# Exercise aim:
In the listing below, identify each line with the word "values" and return those lines.

[Start of Attachment]

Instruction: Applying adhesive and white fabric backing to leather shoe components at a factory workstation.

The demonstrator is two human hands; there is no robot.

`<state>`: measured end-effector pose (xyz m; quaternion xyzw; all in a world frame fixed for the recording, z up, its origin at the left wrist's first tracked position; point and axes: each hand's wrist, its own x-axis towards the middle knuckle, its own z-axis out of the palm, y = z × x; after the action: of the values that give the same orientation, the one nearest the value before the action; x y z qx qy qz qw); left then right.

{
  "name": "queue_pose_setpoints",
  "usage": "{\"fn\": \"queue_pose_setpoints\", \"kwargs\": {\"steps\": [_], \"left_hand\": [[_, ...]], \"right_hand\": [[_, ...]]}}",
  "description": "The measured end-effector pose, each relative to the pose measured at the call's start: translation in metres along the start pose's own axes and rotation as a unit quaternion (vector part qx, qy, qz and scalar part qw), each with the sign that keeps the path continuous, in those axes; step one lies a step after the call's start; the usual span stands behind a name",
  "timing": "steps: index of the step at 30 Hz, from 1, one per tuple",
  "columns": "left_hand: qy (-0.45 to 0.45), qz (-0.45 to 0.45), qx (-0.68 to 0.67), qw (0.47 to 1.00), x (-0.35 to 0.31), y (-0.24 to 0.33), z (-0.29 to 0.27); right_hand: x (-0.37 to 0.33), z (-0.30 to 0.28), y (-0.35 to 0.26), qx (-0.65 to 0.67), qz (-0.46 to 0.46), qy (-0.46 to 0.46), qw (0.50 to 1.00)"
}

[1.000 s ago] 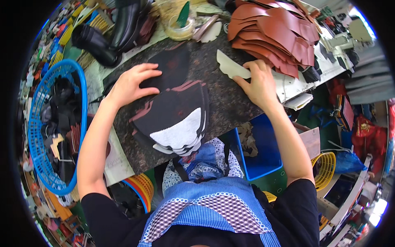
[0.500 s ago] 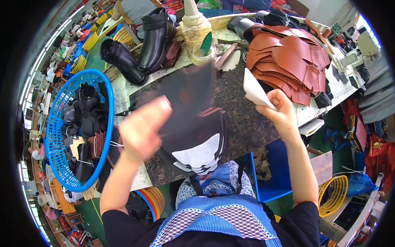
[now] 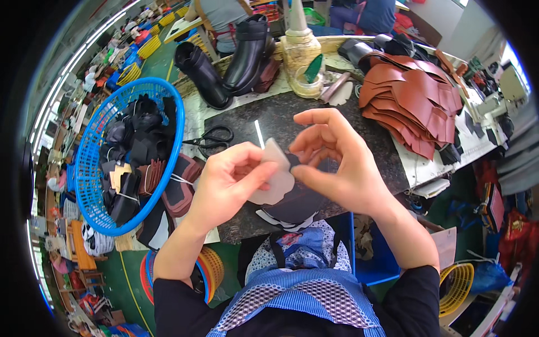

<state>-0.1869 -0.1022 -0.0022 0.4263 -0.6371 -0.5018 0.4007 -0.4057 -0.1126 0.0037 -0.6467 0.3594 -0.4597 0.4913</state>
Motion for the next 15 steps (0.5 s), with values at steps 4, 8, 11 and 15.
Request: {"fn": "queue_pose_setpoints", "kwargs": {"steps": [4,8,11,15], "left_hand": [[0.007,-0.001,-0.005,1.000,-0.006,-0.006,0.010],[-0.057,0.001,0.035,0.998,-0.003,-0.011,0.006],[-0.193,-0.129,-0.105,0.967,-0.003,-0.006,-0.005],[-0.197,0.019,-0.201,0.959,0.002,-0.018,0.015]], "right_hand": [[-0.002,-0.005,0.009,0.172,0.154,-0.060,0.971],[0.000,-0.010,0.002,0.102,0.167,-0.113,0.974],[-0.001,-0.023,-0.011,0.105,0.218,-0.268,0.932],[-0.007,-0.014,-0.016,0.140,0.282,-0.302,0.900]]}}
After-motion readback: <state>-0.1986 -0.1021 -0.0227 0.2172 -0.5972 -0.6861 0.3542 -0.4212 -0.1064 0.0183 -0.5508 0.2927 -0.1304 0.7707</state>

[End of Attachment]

# Written reply:
`<state>`: measured end-effector pose (xyz m; quaternion xyzw; all in a world frame fixed for the recording, z up, its origin at the left wrist's first tracked position; point and axes: each hand's wrist, its own x-axis towards the middle knuckle, its own z-axis out of the palm, y = z × x; after the action: of the values that give the same orientation, the one nearest the value before the action; x y z qx qy qz qw); left then right.
Motion for the next 15 steps (0.5 s), with values at steps 4, 8, 11 and 15.

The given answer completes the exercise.